Work request: The count of lines below that include the string "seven" is the whole answer; write it alone.

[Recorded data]
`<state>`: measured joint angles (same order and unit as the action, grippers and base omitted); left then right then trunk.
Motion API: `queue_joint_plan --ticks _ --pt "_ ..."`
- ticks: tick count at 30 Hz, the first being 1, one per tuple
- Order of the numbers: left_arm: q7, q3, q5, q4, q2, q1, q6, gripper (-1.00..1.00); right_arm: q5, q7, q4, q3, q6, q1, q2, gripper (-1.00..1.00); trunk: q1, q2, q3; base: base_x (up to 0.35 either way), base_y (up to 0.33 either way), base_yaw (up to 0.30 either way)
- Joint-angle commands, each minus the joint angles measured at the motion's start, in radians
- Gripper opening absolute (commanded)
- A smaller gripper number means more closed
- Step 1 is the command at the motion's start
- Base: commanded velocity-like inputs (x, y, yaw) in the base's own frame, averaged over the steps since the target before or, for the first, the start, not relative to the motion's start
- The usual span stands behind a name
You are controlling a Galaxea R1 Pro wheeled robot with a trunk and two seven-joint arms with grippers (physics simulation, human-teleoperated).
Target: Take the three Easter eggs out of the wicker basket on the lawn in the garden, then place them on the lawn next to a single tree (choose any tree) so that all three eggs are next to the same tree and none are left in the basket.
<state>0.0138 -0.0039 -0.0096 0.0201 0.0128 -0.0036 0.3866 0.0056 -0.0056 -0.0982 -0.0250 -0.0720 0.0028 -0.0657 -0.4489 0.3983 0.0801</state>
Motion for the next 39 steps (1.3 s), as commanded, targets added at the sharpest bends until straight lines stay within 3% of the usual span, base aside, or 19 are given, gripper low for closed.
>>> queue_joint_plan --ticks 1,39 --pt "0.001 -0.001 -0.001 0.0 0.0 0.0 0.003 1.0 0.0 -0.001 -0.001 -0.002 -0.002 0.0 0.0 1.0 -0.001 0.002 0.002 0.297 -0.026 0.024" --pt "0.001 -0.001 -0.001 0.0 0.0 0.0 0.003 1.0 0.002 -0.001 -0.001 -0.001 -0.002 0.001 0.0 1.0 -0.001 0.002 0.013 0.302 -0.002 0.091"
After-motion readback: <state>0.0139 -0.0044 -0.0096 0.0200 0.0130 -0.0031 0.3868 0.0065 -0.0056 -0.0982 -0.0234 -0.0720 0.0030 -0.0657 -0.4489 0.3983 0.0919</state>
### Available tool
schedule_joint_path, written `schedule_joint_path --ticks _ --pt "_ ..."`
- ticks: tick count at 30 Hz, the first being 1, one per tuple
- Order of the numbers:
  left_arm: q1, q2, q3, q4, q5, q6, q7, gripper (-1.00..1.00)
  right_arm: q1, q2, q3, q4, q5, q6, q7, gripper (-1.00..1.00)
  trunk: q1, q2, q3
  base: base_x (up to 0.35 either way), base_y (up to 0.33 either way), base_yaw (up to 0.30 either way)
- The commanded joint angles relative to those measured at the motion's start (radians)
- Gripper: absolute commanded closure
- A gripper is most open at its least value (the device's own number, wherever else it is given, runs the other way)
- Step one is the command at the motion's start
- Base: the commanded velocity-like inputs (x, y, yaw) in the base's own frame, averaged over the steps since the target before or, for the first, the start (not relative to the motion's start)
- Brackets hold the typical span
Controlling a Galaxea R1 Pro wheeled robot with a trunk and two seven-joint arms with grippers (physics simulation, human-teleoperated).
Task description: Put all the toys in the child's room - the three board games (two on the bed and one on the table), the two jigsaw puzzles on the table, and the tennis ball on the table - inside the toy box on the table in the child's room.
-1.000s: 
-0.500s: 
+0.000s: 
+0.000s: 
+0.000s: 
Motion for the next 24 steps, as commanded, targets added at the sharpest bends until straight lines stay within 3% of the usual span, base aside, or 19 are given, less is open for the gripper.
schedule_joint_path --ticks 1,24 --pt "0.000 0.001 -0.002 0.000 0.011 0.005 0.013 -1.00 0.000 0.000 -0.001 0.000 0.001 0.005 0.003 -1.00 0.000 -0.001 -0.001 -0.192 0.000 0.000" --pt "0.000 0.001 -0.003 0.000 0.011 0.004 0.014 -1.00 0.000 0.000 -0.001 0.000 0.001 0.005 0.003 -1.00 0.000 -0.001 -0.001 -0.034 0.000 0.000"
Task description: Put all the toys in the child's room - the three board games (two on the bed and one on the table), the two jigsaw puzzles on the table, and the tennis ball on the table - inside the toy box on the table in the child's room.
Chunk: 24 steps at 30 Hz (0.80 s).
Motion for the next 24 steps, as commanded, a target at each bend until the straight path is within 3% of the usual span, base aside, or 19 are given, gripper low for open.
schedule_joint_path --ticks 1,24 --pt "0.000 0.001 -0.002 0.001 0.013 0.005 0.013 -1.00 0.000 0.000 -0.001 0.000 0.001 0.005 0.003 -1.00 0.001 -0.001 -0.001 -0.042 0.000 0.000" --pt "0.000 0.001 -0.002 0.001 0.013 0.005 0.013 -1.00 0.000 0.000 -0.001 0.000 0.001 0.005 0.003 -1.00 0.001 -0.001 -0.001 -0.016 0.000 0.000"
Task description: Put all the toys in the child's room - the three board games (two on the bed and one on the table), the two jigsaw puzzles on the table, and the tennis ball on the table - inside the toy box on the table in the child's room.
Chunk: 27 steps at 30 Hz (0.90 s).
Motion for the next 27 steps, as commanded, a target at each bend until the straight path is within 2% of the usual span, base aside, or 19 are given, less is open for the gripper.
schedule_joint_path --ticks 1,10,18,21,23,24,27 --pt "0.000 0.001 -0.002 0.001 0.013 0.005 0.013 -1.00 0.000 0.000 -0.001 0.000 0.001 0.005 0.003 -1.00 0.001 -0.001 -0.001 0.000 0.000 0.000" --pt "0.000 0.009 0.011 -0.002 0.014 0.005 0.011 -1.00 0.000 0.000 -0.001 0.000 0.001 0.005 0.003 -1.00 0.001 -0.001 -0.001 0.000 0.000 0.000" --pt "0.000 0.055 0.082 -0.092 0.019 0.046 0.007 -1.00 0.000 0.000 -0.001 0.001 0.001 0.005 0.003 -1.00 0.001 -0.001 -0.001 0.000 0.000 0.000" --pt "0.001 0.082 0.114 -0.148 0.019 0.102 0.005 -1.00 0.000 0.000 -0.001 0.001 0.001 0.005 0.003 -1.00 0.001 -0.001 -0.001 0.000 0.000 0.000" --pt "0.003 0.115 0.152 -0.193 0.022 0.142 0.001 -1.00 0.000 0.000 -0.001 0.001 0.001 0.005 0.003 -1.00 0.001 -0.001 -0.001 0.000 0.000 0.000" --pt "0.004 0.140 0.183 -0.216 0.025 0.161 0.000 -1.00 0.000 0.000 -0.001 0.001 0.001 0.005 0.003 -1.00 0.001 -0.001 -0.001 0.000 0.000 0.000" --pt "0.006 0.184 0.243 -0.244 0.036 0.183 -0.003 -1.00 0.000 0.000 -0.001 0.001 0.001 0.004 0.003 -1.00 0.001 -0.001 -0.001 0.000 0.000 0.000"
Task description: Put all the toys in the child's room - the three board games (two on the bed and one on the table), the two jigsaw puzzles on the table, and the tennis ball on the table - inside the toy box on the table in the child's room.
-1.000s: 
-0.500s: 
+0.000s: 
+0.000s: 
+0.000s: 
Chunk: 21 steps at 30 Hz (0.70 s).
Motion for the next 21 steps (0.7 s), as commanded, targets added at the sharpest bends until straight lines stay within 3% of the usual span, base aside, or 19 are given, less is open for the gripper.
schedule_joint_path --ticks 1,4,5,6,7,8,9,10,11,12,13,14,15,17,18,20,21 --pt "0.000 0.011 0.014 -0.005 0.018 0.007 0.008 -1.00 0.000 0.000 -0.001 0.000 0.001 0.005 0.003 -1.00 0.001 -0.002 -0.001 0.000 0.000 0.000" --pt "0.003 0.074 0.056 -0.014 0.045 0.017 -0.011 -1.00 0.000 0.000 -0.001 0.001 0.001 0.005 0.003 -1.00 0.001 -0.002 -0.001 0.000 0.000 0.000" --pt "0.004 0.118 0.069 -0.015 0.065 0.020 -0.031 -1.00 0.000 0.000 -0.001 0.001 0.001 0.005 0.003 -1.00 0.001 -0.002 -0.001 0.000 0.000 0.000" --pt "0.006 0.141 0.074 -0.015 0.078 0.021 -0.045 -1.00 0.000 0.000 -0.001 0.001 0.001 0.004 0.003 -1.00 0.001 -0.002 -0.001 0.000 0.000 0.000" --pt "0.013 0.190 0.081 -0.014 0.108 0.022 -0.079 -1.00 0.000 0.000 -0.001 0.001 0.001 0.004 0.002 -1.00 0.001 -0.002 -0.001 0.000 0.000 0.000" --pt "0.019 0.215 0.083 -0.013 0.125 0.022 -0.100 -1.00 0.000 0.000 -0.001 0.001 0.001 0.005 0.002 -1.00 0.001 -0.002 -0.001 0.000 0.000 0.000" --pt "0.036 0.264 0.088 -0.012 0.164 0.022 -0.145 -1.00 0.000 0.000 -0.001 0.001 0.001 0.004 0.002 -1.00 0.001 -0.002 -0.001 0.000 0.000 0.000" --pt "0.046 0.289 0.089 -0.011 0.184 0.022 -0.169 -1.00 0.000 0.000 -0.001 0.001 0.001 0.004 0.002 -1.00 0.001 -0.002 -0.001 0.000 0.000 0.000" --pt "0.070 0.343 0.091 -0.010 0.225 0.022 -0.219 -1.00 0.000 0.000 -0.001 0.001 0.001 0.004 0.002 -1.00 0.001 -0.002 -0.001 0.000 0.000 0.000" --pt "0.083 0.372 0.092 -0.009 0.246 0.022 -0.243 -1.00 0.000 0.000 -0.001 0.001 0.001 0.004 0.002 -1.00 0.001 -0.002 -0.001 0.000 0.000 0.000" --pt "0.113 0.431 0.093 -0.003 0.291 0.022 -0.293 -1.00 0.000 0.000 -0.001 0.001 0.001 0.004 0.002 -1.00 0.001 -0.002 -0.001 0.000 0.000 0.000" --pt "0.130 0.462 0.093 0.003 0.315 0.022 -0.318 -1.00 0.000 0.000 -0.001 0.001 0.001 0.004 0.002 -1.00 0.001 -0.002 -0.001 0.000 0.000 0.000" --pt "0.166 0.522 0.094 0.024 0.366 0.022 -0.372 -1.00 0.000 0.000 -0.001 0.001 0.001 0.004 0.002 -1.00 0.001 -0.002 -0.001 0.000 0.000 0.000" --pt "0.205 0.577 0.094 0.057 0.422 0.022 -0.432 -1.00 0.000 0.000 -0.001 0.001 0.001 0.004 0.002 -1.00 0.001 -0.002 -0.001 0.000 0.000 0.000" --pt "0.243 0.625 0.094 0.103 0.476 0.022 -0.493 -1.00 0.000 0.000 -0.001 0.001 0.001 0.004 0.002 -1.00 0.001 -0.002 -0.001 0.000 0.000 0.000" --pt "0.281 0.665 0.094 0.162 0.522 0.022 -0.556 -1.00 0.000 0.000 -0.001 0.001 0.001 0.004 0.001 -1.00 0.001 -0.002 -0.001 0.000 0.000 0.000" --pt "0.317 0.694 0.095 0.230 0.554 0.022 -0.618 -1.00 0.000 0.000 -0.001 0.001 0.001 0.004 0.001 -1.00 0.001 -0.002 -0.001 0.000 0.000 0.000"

Written solution: 2